The Green
After reading Aimee’s most recent entry, I really thought I was going to be sick. For those of you who know me, you know the incredible fear and disgust I experience when it comes to rodents of any kind. I am the one who screams, “Tree Rat! Tree Rat!” when a squirrel scurries (that word even creeps me out) by. My friends from Huntingdon College know what it’s like to walk across campus and to hear the rustling of leaves and the crackling of tree limbs as those disgusting little rats scurry all around you. It’s like they are coming to get you. It creeps me out just thinking about it! I went on a couple of dates with a guy who had a pet squirrel…too weird for me. We were at a party at his house, and he had it out and it jumped on my friend’s head. I thought she would die; I thought I would die for her. Aimee talked about opossums…those really are one of THE most disgusting life forms I have ever seen. I try to avoid hitting them just because the idea of my car touching them makes me sick. So, I’m wondering, what is the purpose of all of these aforementioned animals? They are not cute, they carry diseases, and they make me sick. Of course, I must also print my disclaimer that no animals were harmed or will be harmed by me purposely. I will try my best to avoid hitting them with my car for two reasons: I don’t want to kill anything, and I don’t want rat guts on my car!
P.S. I hate morning radio personalities! I spent 15 of my 20 minute drive to work this morning flipping through all 8 channels which were playing nothing but talk and my “favorite” overplayed song by Three Doors Down. By the time I got to work, I was on the verge of screaming, “Shut Up! Shut Up! Shut Up!!!!!” Those who know me and love me are aware of my charming personality first thing in the morning, so you know I’m serious when I say I was just about to lose it.

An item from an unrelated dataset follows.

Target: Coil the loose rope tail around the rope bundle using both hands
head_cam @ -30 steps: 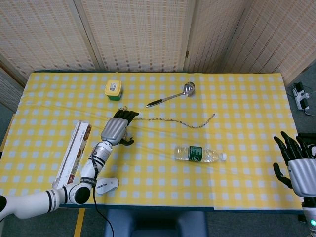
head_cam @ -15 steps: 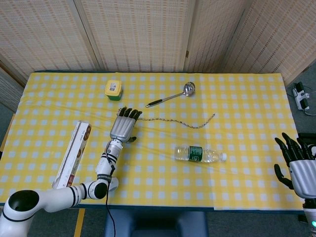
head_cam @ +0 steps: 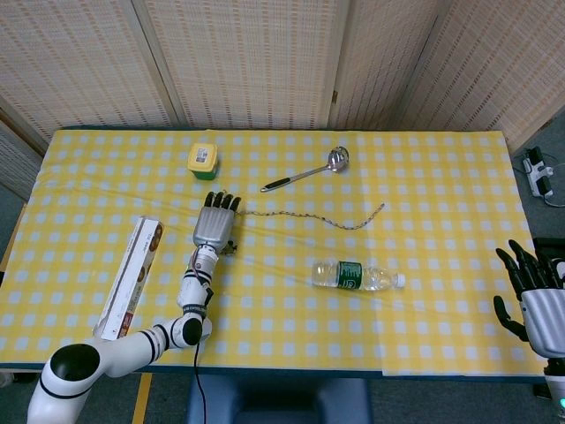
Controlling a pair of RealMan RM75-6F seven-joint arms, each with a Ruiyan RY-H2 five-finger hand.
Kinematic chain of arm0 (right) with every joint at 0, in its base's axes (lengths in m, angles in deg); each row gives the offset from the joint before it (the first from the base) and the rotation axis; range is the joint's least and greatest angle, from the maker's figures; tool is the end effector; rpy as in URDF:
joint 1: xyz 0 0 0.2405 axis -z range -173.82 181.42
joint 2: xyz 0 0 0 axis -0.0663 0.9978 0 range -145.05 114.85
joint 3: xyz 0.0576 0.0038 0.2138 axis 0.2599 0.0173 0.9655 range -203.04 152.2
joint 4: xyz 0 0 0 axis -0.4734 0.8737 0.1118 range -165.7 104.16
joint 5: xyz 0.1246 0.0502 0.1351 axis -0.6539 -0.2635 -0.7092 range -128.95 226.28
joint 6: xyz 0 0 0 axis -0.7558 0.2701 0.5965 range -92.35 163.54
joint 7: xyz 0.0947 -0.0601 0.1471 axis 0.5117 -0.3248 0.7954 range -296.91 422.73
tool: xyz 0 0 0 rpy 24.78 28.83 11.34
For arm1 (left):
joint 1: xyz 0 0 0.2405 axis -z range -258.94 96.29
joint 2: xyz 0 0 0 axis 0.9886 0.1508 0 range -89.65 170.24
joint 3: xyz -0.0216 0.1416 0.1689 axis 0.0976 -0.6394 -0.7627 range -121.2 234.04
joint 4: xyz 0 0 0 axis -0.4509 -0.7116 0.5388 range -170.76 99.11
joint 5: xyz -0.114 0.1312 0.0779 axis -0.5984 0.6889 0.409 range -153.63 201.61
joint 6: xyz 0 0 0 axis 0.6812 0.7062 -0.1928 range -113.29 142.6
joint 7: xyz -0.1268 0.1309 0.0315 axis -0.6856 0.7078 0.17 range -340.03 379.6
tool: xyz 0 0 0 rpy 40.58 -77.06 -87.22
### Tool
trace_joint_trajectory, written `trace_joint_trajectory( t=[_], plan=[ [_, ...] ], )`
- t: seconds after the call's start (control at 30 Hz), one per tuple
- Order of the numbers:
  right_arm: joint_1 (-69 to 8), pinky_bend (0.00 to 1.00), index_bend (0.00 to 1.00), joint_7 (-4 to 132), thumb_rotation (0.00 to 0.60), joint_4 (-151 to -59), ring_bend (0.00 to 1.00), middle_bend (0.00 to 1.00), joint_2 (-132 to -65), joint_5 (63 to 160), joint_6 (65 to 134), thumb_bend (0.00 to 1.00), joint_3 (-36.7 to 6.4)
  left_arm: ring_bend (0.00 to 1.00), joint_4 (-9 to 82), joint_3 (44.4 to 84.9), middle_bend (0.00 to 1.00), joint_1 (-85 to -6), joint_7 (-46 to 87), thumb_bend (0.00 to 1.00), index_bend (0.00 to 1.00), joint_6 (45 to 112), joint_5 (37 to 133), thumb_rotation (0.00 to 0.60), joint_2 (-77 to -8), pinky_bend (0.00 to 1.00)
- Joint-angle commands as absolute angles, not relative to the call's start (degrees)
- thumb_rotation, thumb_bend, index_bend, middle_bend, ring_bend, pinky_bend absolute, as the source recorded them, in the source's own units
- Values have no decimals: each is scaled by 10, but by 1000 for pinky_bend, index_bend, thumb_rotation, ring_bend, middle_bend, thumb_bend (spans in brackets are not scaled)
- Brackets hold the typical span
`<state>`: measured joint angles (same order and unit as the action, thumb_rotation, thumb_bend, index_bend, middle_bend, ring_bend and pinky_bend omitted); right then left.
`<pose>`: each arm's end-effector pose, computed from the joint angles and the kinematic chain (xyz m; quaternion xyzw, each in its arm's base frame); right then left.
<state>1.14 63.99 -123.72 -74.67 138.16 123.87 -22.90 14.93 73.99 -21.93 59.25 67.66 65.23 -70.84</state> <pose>-0.2693 -0.2061 0.1866 0.6049 -0.3557 0.3897 0.5965 -0.0911 0.4332 -0.0571 -0.7125 -0.3302 -0.2824 0.5510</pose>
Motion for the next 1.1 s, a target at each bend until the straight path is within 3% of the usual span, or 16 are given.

June 10th, 2003 at 2:05 pm
Ah, lovely Huntingdon College. Home of the many condemned but still occupied buildings. Did Ligon ever get renovated? Is my brother Tommy still supposedly haunting the green (he always did spook the rats out there). Remember the old phrase “its a dirty job but someone’s gotta do it.” Well, that is the life’s purpose of the rat and the opposum. Bottom feeders, nature’s garbage men, midnight snack of the barn owl, breakfast of the backwood’s redneck…the many uses of these animals. Or maybe their only reason for existance is to scare the holy hell out of some pretty sophomore lady hawk at Huntingdon as she walks down the Green to the Del-Champs.
This will do little to change the minds of the lovely ladies, Carol and Aimee, but I had to try.
Ever,
Brandon (your DJ friend – care to guess what I’m gonna write on next?)